Exercise materials:
###
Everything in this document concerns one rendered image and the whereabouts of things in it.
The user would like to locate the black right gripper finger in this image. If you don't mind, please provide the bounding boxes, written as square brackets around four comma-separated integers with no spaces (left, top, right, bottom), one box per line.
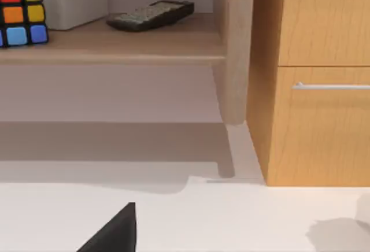
[76,202,136,252]

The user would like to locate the pale wooden open shelf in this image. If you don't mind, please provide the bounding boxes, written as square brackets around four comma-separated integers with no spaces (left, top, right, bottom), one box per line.
[0,0,256,126]

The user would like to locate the black calculator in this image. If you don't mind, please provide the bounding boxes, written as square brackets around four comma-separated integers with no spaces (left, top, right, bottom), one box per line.
[106,0,195,33]

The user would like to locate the wooden drawer front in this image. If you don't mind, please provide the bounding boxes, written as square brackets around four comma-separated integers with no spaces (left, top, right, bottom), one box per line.
[267,66,370,188]

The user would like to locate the white rectangular plant pot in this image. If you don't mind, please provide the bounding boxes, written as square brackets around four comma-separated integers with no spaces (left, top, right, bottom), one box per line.
[41,0,109,31]

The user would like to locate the wooden cupboard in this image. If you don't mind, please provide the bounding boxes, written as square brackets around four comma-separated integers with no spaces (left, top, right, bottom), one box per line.
[246,0,370,188]

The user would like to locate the colourful puzzle cube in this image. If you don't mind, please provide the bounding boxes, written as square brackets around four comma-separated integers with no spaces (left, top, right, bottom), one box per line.
[0,0,50,49]

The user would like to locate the wooden cupboard door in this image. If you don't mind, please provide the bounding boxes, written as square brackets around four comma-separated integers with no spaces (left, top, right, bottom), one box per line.
[277,0,370,67]

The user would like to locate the long metal handle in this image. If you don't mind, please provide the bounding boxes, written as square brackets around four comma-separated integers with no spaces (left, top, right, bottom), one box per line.
[291,81,370,91]
###
About this exercise:
Repeat the preceding records exactly but drop the images.

Output:
Everything in this document concerns one rendered image and the whereabouts of things in it.
The user would like to locate the black right gripper finger in this image. If you don't mind, please provide the bounding boxes, written as square brackets around four comma-separated integers with no spaces (left, top, right, bottom), one box per line.
[76,202,136,252]

The user would like to locate the pale wooden open shelf in this image. If you don't mind, please provide the bounding boxes, written as square brackets around four comma-separated integers with no spaces (left, top, right, bottom), one box per line.
[0,0,256,126]

The user would like to locate the black calculator in this image. If you don't mind, please provide the bounding boxes, written as square brackets around four comma-separated integers with no spaces (left, top, right, bottom), one box per line.
[106,0,195,33]

The user would like to locate the wooden drawer front in this image. If you don't mind, please provide the bounding boxes, written as square brackets around four comma-separated integers with no spaces (left, top, right, bottom), one box per line.
[267,66,370,188]

The user would like to locate the white rectangular plant pot in this image. If you don't mind, please provide the bounding boxes, written as square brackets around four comma-separated integers with no spaces (left, top, right, bottom), one box per line.
[41,0,109,31]

The user would like to locate the wooden cupboard in this image. If you don't mind, please provide the bounding boxes, written as square brackets around four comma-separated integers with no spaces (left, top, right, bottom), one box per line.
[246,0,370,188]

The user would like to locate the colourful puzzle cube in this image. If you don't mind, please provide the bounding boxes, written as square brackets around four comma-separated integers with no spaces (left, top, right, bottom), one box per line.
[0,0,50,49]

The user would like to locate the wooden cupboard door in this image. If you don't mind, please provide the bounding boxes, written as square brackets around four comma-separated integers with no spaces (left, top, right, bottom), one box per line.
[277,0,370,67]

The user would like to locate the long metal handle in this image. If you don't mind, please provide the bounding boxes, written as square brackets around four comma-separated integers with no spaces (left, top, right, bottom), one box per line.
[291,81,370,91]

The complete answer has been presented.